8 thoughts on “Your Mother Was a Hamster

  1. That bit about Monty Python was one of the better pieces of trivia I have heard about this show! Makes me want to watch Life of Brian again.
    You’re right that as powerful as the oath is supposed to be in the Night’s Watch, the group of mutineers seem to break it quite easily. Of course, our boy Alliser Thorne isn’t exactly the paragon of nobility up there on the wall. I thought the lead mutineer was a little over the top, but so were the Fenns.
    I’m kind of sad to see the end of Martin’s screen credits. I think he kept his episodes closer to the spirit of the book and I am worried that his absence is going to embolden to go more off the rails, e.g. the Jaime/Cersei rape.

    Liked by 1 person

  2. I am sure that Daenerys saw that nailing the men to the post was justice, but I see it as just revenge. She wants the masters to feel the pain that they have already caused and this was the best way of doing it. Starving the men and nailing them to posts. If she really wanted justice she could have let the men walk free and who ever makes the journey would be spared.

    Liked by 1 person

  3. Yo there’s a Monty Python Easter egg in my blog this week too! I won’t tell you where but I’ll be impressed if you can find it. Cool info about the shooting of the Purple Wedding scene as it really was a large-scale affair with dozens of extras. I would be interested to learn how many cameras they had rolling at once and how they hid them, especially during the performace Joffrey found so hilarious. It is shot all montage-like with reactions from characters and I’d like to know if it was one continuous shot. Any thoughts?

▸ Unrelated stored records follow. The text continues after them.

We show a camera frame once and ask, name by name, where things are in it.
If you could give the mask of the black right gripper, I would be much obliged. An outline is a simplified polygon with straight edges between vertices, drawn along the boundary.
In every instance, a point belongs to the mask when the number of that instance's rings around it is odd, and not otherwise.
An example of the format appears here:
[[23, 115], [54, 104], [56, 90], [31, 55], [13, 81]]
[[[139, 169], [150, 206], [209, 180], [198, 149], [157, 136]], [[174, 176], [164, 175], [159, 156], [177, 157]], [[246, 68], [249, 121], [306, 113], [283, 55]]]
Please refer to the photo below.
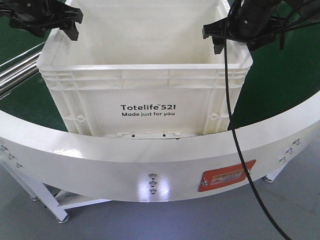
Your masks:
[[245, 43], [250, 51], [272, 43], [284, 19], [274, 16], [279, 0], [235, 0], [225, 20], [202, 27], [202, 37], [213, 37], [215, 55], [222, 53], [226, 39]]

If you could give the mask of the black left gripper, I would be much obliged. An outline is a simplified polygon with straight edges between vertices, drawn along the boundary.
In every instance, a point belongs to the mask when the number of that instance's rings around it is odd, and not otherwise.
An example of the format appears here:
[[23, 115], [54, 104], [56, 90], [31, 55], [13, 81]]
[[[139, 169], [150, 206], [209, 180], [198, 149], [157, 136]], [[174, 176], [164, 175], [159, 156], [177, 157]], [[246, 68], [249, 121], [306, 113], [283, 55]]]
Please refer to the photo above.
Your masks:
[[25, 30], [40, 38], [45, 36], [47, 30], [62, 24], [59, 29], [71, 41], [78, 40], [76, 23], [81, 24], [83, 21], [80, 8], [67, 5], [61, 0], [2, 0], [0, 16], [9, 18], [11, 28]]

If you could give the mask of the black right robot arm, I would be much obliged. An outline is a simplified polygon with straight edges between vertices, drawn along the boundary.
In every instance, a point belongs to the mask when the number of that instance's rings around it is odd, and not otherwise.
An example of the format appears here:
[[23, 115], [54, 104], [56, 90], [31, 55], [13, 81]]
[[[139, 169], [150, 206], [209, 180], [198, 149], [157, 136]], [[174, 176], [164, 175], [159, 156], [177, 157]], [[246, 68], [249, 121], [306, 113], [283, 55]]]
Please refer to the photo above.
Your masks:
[[215, 54], [220, 54], [226, 40], [246, 44], [249, 51], [270, 44], [280, 35], [279, 49], [284, 49], [286, 32], [320, 23], [318, 0], [286, 0], [291, 12], [286, 17], [275, 16], [280, 0], [235, 0], [227, 17], [206, 24], [204, 39], [212, 37]]

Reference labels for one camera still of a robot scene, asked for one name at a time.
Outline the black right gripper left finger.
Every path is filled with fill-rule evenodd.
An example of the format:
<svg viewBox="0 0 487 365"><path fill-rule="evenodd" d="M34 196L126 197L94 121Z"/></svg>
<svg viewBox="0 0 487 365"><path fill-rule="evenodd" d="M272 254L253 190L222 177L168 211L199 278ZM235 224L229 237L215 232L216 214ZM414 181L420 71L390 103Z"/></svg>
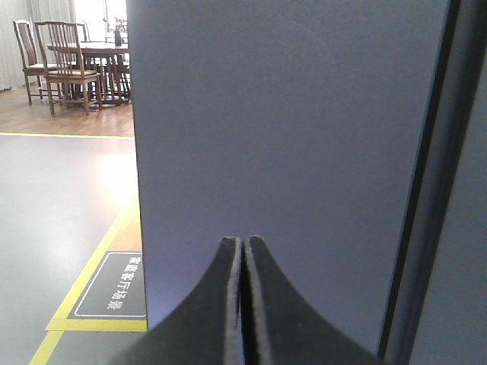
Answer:
<svg viewBox="0 0 487 365"><path fill-rule="evenodd" d="M191 293L111 364L238 364L242 241L221 239Z"/></svg>

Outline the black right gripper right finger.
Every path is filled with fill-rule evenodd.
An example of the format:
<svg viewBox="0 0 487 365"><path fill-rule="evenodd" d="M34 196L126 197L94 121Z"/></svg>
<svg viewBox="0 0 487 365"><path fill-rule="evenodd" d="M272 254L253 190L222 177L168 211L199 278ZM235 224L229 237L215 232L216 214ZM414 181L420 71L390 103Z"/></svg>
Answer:
<svg viewBox="0 0 487 365"><path fill-rule="evenodd" d="M266 242L243 245L241 319L246 364L383 364L317 313L282 272Z"/></svg>

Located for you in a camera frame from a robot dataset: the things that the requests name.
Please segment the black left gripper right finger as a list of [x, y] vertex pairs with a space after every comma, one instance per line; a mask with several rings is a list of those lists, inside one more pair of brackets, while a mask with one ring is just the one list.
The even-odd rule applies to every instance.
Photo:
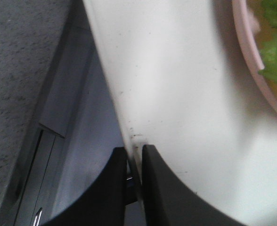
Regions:
[[148, 226], [239, 226], [172, 172], [154, 145], [142, 148], [142, 194]]

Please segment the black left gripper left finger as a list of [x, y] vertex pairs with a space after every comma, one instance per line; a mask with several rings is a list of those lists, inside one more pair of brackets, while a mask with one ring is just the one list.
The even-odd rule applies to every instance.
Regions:
[[45, 226], [123, 226], [127, 152], [116, 147], [91, 186]]

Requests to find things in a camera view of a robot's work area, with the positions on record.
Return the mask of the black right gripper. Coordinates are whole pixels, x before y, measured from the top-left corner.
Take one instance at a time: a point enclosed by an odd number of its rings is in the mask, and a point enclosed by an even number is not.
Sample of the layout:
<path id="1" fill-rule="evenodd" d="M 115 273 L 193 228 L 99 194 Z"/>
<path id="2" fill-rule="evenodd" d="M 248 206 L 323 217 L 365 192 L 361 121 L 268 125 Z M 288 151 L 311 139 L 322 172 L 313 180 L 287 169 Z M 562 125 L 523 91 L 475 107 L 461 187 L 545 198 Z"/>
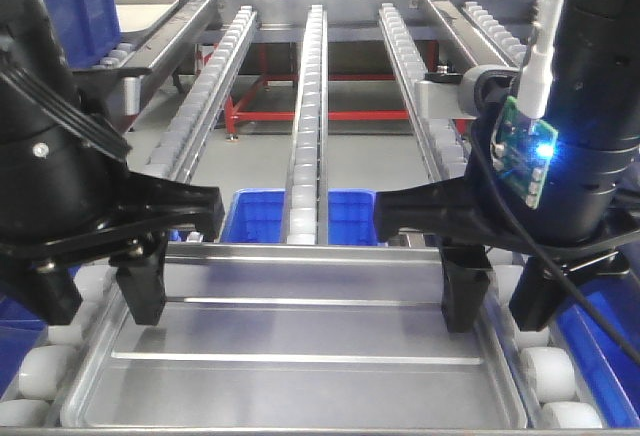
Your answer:
<path id="1" fill-rule="evenodd" d="M 374 225 L 386 240 L 407 227 L 470 244 L 576 259 L 631 240 L 631 205 L 616 186 L 631 163 L 631 71 L 579 68 L 561 76 L 543 119 L 558 131 L 537 209 L 498 179 L 491 136 L 516 73 L 492 70 L 476 81 L 480 116 L 473 122 L 466 171 L 440 182 L 376 197 Z M 479 315 L 492 266 L 482 245 L 442 244 L 441 311 L 450 333 L 469 332 Z M 541 331 L 571 294 L 543 261 L 530 256 L 508 304 L 520 331 Z"/>

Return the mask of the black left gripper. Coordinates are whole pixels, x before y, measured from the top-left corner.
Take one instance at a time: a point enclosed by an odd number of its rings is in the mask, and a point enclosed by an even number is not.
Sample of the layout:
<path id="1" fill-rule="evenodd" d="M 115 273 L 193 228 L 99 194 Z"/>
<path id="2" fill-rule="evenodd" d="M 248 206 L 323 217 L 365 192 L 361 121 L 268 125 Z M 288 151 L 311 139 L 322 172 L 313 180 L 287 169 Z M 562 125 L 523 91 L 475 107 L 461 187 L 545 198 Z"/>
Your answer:
<path id="1" fill-rule="evenodd" d="M 130 148 L 100 114 L 15 63 L 1 66 L 1 292 L 48 325 L 69 325 L 82 297 L 54 267 L 107 227 L 122 239 L 120 190 Z M 150 233 L 109 258 L 138 325 L 156 326 L 167 298 L 166 233 Z"/>

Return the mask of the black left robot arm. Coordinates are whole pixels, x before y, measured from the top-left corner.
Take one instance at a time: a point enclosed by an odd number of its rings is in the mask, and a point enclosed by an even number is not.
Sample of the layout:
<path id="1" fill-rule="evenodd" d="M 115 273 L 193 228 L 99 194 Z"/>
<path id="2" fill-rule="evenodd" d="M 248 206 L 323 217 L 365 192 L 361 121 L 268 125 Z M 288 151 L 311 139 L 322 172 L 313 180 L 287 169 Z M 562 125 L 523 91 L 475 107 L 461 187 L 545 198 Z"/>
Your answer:
<path id="1" fill-rule="evenodd" d="M 106 259 L 134 321 L 156 324 L 172 228 L 207 237 L 220 191 L 131 171 L 105 88 L 126 71 L 73 72 L 43 0 L 1 0 L 1 290 L 50 325 L 82 298 L 70 271 Z"/>

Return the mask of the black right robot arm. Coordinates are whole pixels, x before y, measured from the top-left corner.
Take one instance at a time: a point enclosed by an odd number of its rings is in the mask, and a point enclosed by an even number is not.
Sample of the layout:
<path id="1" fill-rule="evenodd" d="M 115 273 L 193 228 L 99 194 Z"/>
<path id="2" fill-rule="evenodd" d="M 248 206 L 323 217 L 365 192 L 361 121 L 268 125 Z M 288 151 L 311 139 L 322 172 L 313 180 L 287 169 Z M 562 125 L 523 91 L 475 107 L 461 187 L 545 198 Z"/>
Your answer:
<path id="1" fill-rule="evenodd" d="M 441 310 L 453 333 L 474 324 L 493 246 L 526 256 L 509 309 L 544 328 L 595 282 L 629 274 L 639 199 L 620 180 L 639 149 L 639 0 L 540 0 L 518 71 L 482 73 L 462 176 L 381 192 L 373 221 L 436 238 Z"/>

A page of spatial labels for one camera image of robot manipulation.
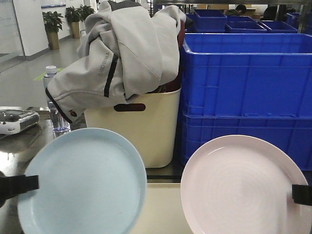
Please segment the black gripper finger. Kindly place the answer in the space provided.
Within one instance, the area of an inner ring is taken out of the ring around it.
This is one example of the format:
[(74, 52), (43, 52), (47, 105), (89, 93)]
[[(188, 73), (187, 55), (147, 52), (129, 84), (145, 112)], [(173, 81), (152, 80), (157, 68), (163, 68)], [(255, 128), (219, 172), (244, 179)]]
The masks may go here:
[(310, 185), (292, 185), (292, 198), (294, 203), (300, 205), (312, 204), (312, 187)]
[(0, 207), (7, 200), (28, 191), (39, 189), (38, 175), (14, 175), (6, 176), (0, 172)]

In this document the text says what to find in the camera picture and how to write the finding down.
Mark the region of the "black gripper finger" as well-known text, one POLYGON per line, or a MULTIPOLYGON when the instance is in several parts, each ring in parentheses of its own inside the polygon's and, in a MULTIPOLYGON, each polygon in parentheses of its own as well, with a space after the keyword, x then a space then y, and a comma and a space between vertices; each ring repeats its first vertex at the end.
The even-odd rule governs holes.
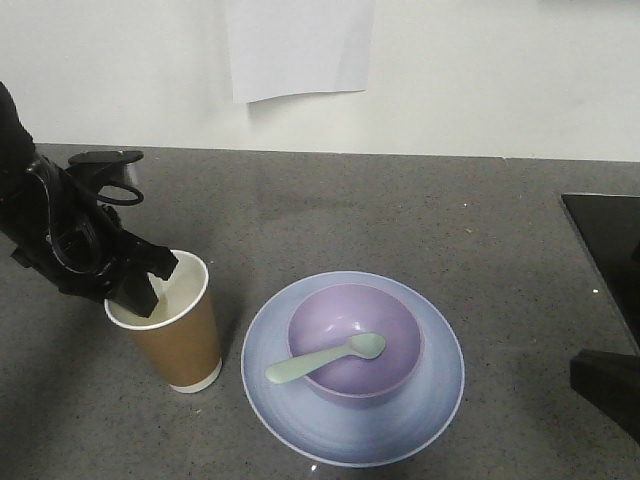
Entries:
POLYGON ((570 360, 570 386, 639 443, 639 357, 582 350, 570 360))

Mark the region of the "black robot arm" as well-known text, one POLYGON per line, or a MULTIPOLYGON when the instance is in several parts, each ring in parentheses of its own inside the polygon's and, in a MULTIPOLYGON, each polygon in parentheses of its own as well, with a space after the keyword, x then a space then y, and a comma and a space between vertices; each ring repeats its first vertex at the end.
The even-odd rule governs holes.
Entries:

  4. Regarding justice — it intrigues me how just actions are considered “noble.” Justice is assumed to be a noble concept – one that centers around the idea of equity. My question is: is equity ever truly attainable? Death for death can seem fair and equal on the surface – but the circumstances of death and the character/life situations of the targets often add an air of inequality to “just” responses. There’s an assumption that a “just” response rights a wrong. But that just seems counterintuitive to me.
    Now, if we’re talking about doling out punishment in order to save future innocents – that’s one thing. We’re talking about protection. But justice, more often, is concerned with the past — and the evil party receiving equal payment for the wrongs they did. But really – does something like death truly provide “equal” justice for a master than enslaved hundreds of people, or a raping murderer that ruined many lives?


  5. Awesome post! I didn’t even notice that that was Sigur Rós! I’m glad you pointed that out. I love all your info about the behind-the-scenes and technical aspects of the show. I hadn’t heard the tid-bit about the insults being taken from Monty Python- I find that hilarious! I do find the scene at Craster’s Keep to be really difficult to watch- it’s interesting to know that it was also difficult to write. I find the idea of Justice interesting…it seems that in the world of Game of Thrones, that it’s a widely excepted truth that justice means eye for an eye.. I’ll have to keep an eye out for characters who don’t subscribe to this. I think Dany’s ideas about justice might have some implications for her..


  6. The bit about Monty Python is fantastic. I don’t know where you get all this inside information but keep it coming. Justice in Westeros seems to just mean more death.. which as we know is a vicious cycle.